REQUIREMENT: Reproduce the entries below exactly, but only from the line containing "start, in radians" to the line containing "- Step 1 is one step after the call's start", inclusive.

DATA SHOWN:

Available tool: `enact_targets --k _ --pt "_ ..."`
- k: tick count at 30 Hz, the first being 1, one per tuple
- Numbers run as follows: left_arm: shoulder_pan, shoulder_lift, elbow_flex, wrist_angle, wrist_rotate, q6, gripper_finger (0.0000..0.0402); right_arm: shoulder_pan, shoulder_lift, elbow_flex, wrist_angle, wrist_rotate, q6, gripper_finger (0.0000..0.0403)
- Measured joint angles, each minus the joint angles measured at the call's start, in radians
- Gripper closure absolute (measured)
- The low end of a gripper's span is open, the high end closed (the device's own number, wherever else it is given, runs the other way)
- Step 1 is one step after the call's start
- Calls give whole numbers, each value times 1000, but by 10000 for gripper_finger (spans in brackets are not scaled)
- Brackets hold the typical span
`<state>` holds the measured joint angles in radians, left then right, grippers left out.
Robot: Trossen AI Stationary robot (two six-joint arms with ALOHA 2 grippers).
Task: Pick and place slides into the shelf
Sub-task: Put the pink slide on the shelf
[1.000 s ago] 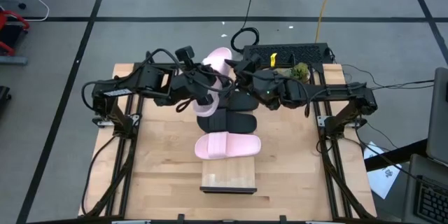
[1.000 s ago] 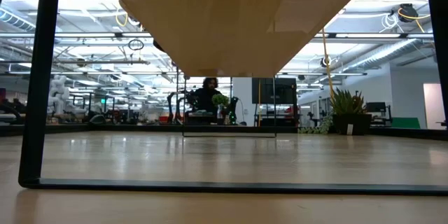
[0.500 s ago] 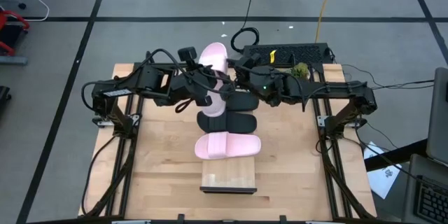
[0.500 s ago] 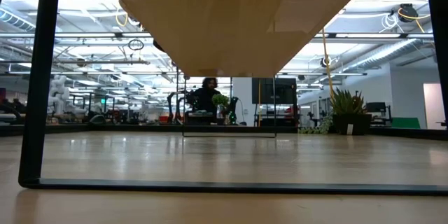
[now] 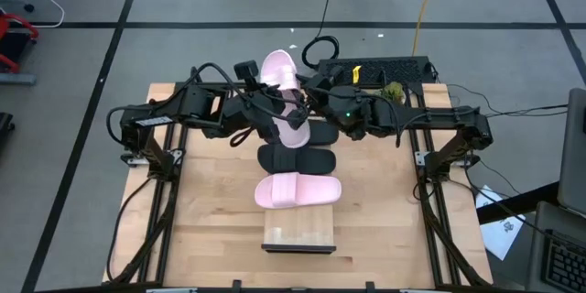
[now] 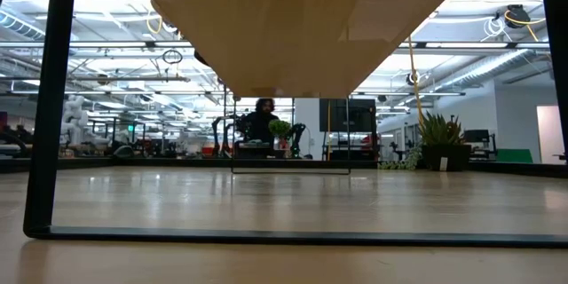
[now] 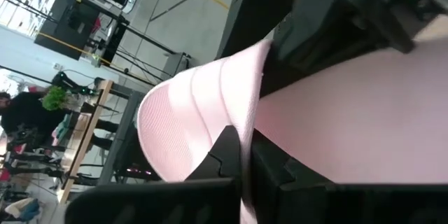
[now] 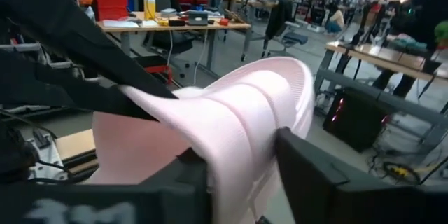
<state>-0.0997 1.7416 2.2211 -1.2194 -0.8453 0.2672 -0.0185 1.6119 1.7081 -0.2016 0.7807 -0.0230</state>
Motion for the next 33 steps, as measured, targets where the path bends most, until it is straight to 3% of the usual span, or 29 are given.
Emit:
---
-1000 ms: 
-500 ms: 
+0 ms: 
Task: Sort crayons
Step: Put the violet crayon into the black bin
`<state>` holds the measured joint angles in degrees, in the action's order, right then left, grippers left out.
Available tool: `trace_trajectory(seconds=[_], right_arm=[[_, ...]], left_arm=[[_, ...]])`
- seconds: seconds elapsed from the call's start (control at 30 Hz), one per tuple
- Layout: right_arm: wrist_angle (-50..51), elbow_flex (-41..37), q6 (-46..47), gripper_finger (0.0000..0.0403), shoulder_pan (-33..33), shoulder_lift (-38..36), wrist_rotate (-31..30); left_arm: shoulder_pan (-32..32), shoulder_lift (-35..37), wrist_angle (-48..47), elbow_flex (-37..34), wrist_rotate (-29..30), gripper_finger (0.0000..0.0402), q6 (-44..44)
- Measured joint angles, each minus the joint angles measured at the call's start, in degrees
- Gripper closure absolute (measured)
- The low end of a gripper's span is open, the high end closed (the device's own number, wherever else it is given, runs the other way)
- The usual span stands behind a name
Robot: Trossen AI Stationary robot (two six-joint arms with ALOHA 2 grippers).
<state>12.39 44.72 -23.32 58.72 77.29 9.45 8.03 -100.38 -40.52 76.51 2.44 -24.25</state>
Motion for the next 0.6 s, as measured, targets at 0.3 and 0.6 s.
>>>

YOUR SOLUTION:
- Measured joint angles, each minus the joint angles measured at the call's start, in radians
- Gripper closure absolute (measured)
- The low end of a gripper's span is open, the high end closed (the device's own number, wherever else it is given, runs the other way)
- Step 1 is one step after the call's start

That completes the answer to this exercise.